The storm taught Canadians a bit about their housing. First of all, many people regretted their dependence upon electricity. Those who relied on sump pumps to combat high groundwater levels learned about manual bailing or had their basements flooded. According to Ottawa's daily paper, the Citizen, the few houses that created their own electricity with wind, photovoltaics, or fuel-fired generators were popular places to catch a hot meal or shower.
People with effective and properly installed wood-burning stoves or gas fireplaces were able to remain in their homes. However, some houses burned down when decorative masonry or metal fireplaces exceeded the operating schedules they were designed for, raising temperatures on adjacent combustibles to ignition.

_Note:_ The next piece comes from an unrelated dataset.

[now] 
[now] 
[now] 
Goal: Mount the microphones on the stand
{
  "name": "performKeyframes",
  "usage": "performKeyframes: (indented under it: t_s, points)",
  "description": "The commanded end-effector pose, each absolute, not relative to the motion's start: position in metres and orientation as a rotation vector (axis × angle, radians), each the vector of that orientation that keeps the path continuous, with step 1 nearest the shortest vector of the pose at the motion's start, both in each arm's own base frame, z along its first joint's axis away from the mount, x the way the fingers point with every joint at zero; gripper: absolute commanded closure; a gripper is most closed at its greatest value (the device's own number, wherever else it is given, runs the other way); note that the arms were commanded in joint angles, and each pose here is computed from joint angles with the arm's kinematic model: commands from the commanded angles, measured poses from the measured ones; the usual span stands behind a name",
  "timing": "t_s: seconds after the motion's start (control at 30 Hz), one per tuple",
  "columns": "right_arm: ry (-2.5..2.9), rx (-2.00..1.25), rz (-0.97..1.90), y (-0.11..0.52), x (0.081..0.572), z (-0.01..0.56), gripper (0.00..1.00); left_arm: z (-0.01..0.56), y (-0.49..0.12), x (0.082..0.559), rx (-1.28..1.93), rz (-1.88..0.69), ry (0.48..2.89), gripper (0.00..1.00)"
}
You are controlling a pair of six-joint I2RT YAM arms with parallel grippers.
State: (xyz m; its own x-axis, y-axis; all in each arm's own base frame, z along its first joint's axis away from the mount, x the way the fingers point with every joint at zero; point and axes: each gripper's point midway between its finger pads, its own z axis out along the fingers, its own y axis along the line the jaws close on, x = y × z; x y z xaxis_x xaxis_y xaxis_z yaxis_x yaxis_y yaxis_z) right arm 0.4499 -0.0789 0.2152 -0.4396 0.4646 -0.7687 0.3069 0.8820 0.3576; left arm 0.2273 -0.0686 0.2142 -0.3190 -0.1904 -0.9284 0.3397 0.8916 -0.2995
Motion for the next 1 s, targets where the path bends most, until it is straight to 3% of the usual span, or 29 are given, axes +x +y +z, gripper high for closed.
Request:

Roof loads of 8 inches or more of ice threatened the structural integrity of buildings, causing some to collapse. Engineers warned that more roofs would have failed if there had been heavy snow or rain on top of the ice. Expeditious and safe ice-melting procedures are being investigated.
In the aftermath, agencies that deal with emergency measures are investigating small power generation devices: gas generators, photovoltaics, and inverters or transformers that create 120V AC from the car in the driveway. But perhaps the most important thing individuals can do is to make sure their houses are well insulated and that they have their own power source.
Don Fugler is a senior research scientist at Canada Mortgage and Housing Corporation in Ottawa, Ontario.